One of these involves a prospective CCS operation in Teesside, northeast England, a heartland of U.K. chemical production. There, the Teesside Collective, a consortium including companies in energy-intensive industries, aims to create the U.K.’s first CCS-equipped industrial zone.

The project targets emissions from collective member, Lotte Chemical, Wilton, which makes PET resin. Its site produces about 55,000 metric tons of CO₂ annually; a CCS plant would capture 90% of that.

“We delivered a project on a capture plant on the Lotte site and we are now into a more detailed design and costing phase. The company is very enthusiastic about moving it forward. The challenge now is getting funding for the next stage,” notes Gomersall.

Emerging Developments

Other parties are moving to commercialize novel technologies they believe will play an important role in future CCS strategies.

One of these is Air Products, Allentown, Pa., which is working closely with the Norwegian University of Science and Technology (NTNU), Trondheim, to commercialize the latter’s fixed site carrier (FSC) membrane technology. This allows highly energy efficient capture of CO₂ from flue gases and biogases. The two signed an exclusive license agreement in February.

The NTNU technology uses a process called facilitated transport to remove the CO₂ from other gases.

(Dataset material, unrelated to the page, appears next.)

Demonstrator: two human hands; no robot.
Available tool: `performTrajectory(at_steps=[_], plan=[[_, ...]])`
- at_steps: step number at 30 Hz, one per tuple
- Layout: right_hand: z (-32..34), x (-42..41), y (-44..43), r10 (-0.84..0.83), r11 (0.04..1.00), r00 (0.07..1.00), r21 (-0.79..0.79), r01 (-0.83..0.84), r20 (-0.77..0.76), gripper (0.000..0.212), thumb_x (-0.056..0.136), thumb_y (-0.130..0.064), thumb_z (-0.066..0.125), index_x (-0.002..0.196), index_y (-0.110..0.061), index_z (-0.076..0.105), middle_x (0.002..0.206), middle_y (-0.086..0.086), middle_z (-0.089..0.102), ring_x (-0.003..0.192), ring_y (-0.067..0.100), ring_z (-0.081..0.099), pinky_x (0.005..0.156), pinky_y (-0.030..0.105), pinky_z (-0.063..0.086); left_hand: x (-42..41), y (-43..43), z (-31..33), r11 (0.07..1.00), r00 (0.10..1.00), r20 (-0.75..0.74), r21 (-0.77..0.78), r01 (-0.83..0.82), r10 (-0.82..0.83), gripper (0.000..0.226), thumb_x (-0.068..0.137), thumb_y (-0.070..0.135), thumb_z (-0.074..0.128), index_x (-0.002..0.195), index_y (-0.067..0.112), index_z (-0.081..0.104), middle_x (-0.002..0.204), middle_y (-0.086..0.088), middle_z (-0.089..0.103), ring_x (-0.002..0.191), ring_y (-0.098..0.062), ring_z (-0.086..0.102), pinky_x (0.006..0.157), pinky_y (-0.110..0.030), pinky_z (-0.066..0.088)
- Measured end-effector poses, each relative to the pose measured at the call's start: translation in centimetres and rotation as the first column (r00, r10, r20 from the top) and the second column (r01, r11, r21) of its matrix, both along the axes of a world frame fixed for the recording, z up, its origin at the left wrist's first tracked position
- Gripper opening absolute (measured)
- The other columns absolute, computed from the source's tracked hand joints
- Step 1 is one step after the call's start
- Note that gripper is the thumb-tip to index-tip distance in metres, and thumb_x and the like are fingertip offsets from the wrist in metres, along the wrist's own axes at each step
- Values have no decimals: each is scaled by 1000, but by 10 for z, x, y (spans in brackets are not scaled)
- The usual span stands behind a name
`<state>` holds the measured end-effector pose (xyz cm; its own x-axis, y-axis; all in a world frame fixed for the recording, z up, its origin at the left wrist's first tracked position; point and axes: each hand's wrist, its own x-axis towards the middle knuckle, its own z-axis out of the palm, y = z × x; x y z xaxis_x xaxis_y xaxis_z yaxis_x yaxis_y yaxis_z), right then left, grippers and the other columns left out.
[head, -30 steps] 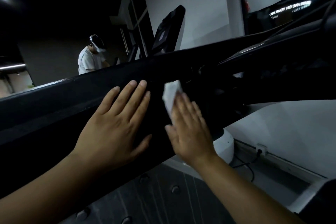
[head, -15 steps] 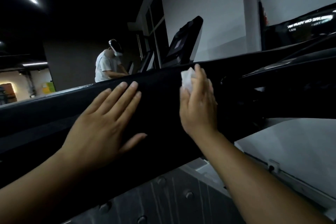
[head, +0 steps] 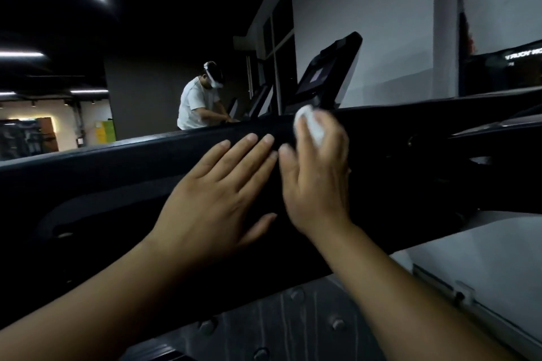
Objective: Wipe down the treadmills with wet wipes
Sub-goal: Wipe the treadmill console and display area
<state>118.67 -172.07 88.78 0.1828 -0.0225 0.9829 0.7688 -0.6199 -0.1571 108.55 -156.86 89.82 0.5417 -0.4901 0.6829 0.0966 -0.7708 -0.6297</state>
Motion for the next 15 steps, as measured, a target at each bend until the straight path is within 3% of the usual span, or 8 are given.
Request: performTrajectory(at_steps=[3,5,9,11,13,15], plan=[[-53,-11,6,45,949,986,-316,8,159,55,104,-35,41,149,-3,41,156,18,37,147,33,32,121,45,27,-24,31,-14,999,999,43,-52,2,0,75,98,57,44,156,10,36,167,-8,23,154,-24,22,123,-48,24],[-68,-2,-10,-18,924,981,-371,90,195,57,106,-39,33,154,-7,29,162,16,28,153,30,20,124,44,17,-42,56,-23,998,997,70,-62,-16,21,75,99,57,43,156,9,36,166,-9,24,154,-26,23,123,-48,24],[-17,3,-2,-97,995,993,-45,94,-66,70,105,-53,13,158,-7,22,167,13,15,155,26,8,126,43,3,-52,72,-29,998,997,78,-67,-20,26,73,102,56,39,156,7,34,166,-10,24,154,-27,22,124,-49,22],[3,-17,31,-77,997,996,-6,77,-45,71,105,-52,17,157,-5,26,166,16,19,155,30,12,125,45,5,-51,71,-30,998,996,81,-67,-15,21,73,102,55,39,156,7,35,166,-11,24,154,-27,22,124,-48,21],[-17,-34,52,-2,976,994,-215,25,105,68,104,-48,28,155,-3,29,164,19,20,154,34,15,125,47,9,-54,73,-29,998,997,83,-59,8,-3,71,101,53,39,155,7,36,165,-10,25,153,-27,24,124,-46,21],[-65,-38,44,32,897,984,-440,48,173,68,104,-46,34,156,-4,24,166,16,13,155,32,11,126,45,9,-60,80,-31,998,997,72,-61,7,-2,70,101,52,39,155,7,36,166,-10,25,153,-27,24,124,-46,21]])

Instead of a filter effecting the separation, an agent acting as fixed carrier within the membrane helps to convert the CO₂ — in combination with moisture — into bicarbonate that is quickly transported through the membrane.

Air Products and NTNU researchers already have achieved good results in tests in industrial plants. They also found the technology can serve to upgrade biogas to methane.

A spokeswoman for Air Products adds that previous testing was mainly lab-scale and the focus now is on scaling up to a commercial product.

At the research level, every aspect of CCS technology is receiving close scrutiny. For example, scientists at King Abdullah University of Science and Technology (KAUST), Thuwal, Saudi Arabia, are focused on developing new materials that can capture CO₂ at very low concentrations.

A team led by professor Mohamed Eddaoudi, associate director of the university’s Advanced Membranes and Porous Materials Research Center, points to a breakthrough in metal organic frameworks (MOFs). Its latest MOF can take up CO₂ even when present at concentrations as low as 400 ppm.

The key to the new MOF’s performance is its structure: square-grid layers encompassing Ni(II) metal centers and pyrazine linkers, bridged via pillars composed of niobium, oxygen and fluorine atoms.

“The ability to control the distance between the fluorine atoms allowed us to create the ideal square-shaped pockets for trapping CO₂ molecules effectively and efficiently and giving our material such impressive performance,” explains Eddaoudi.

He believes the MOF might suit a wide range of static industrial applications that produce CO₂, including direct capture from air.

The team now is working to scale up the use of its new MOF and looking for industry collaboration as the next step towards commercialization.

Meanwhile, researchers at the University of Amsterdam (UvA), Amsterdam, the Netherlands, have stumbled upon a catalyst that could make the conversion of CO₂ into useful chemicals a commercial proposition.

Working within UvA’s sustainable chemistry research priority area, chemists Edwin Gnanakumar and Shiju Raveendran have invented an enzyme that can efficiently convert CO₂ into CO under relatively mild conditions.

“It was an accidental discovery,” admits Raveendran. “We were experimenting for a different product but the catalyst turned out to be highly selective for CO₂, better than any reported ones.”

Longer-term tests in a flow reactor confirmed the catalyst remains active — pointing up its promise for scaleup for applications such as industrial flue gas conversion. The technology is readily adaptable to handle large amounts of gases, according to the researchers.

The new catalyst is easily prepared and inexpensive, and converts CO₂ at ambient pressure and low temperatures, Raveendran adds.

The researchers now are in the process of commercializing the catalyst with help from UvA’s in-house technology transfer office.